TASK TO CARRY OUT: Repeat the data below in full and exactly.

=== Begin Enclosure ===

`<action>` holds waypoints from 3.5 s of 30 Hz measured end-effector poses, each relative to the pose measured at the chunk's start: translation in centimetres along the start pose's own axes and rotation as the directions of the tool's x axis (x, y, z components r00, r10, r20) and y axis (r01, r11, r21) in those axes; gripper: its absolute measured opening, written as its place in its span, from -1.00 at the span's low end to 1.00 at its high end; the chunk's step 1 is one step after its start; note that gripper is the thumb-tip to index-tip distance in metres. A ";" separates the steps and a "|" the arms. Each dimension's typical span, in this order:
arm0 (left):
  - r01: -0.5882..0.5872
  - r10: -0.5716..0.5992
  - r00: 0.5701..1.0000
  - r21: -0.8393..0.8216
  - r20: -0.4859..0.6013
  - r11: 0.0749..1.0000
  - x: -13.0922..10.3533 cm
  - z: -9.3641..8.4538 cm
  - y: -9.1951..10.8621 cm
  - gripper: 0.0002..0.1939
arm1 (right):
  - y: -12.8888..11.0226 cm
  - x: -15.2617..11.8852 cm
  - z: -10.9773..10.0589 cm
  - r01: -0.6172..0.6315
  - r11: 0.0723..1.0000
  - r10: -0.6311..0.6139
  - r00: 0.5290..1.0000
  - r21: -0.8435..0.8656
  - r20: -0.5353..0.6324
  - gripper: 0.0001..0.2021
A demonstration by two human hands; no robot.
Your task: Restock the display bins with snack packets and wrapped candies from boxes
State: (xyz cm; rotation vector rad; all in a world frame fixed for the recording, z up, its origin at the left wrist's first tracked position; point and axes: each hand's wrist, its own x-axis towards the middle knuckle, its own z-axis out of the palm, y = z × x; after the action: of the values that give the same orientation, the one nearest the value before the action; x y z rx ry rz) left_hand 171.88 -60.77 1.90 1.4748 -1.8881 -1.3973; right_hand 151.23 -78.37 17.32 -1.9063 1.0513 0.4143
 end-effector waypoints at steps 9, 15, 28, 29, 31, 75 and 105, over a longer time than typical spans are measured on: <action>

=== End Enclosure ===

REPLY:
`<action>` holds waypoints from 3.5 s of 30 Hz measured end-effector poses, each relative to the pose measured at the chunk's start: translation in centimetres along the start pose's own axes and rotation as the directions of the tool's x axis (x, y, z components r00, r10, r20) and y axis (r01, r11, r21) in those axes; gripper: its absolute measured opening, written as its place in its span, from -1.00 at the span's low end to 1.00 at its high end; the chunk's step 1 is one step after its start; note that gripper is the thumb-tip to index-tip distance in metres. A ";" separates the steps and a "|" the arms. Each dimension's typical span, in this order:
arm0 (left):
  - r01: -0.5882..0.5872
  - r10: -0.5716..0.5992
  - r00: 0.5701..1.0000
  - r21: -0.8393..0.8216
  - r20: -0.4859..0.6013
  - r11: 0.0749..1.0000
  - x: -13.0922..10.3533 cm
  - z: -9.3641..8.4538 cm
  - y: -9.1951..10.8621 cm
  - gripper: 0.0002..0.1939
arm1 (right):
  - y: -12.8888..11.0226 cm
  - x: -15.2617..11.8852 cm
  - z: -10.9773..10.0589 cm
  - r01: -0.6172..0.6315
  - r11: 0.0723..1.0000
  - r10: -0.6311..0.6139
  - r00: 0.5290..1.0000
  - r21: -0.8435..0.8656
  - r20: -0.5353..0.6324
  - gripper: 0.0001..0.2021
A demonstration by two human hands; no robot.
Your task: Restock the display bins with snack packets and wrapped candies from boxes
State: (xyz cm; rotation vector rad; all in a world frame fixed for the recording, z up, its origin at the left wrist's first tracked position; point and axes: each hand's wrist, its own x-axis towards the middle knuckle, its own z-axis out of the palm, y = z × x; after the action: of the values that give the same orientation, the one nearest the value before the action; x y z rx ry rz) left_hand 171.88 -60.77 1.90 1.4748 -1.8881 -1.3973; right_hand 151.23 -78.37 17.32 -1.9063 1.0513 0.4143
 end-effector waypoints at steps 9, 15, 28, 29, 31, 75 and 105, over a longer time than typical spans are measured on: <action>

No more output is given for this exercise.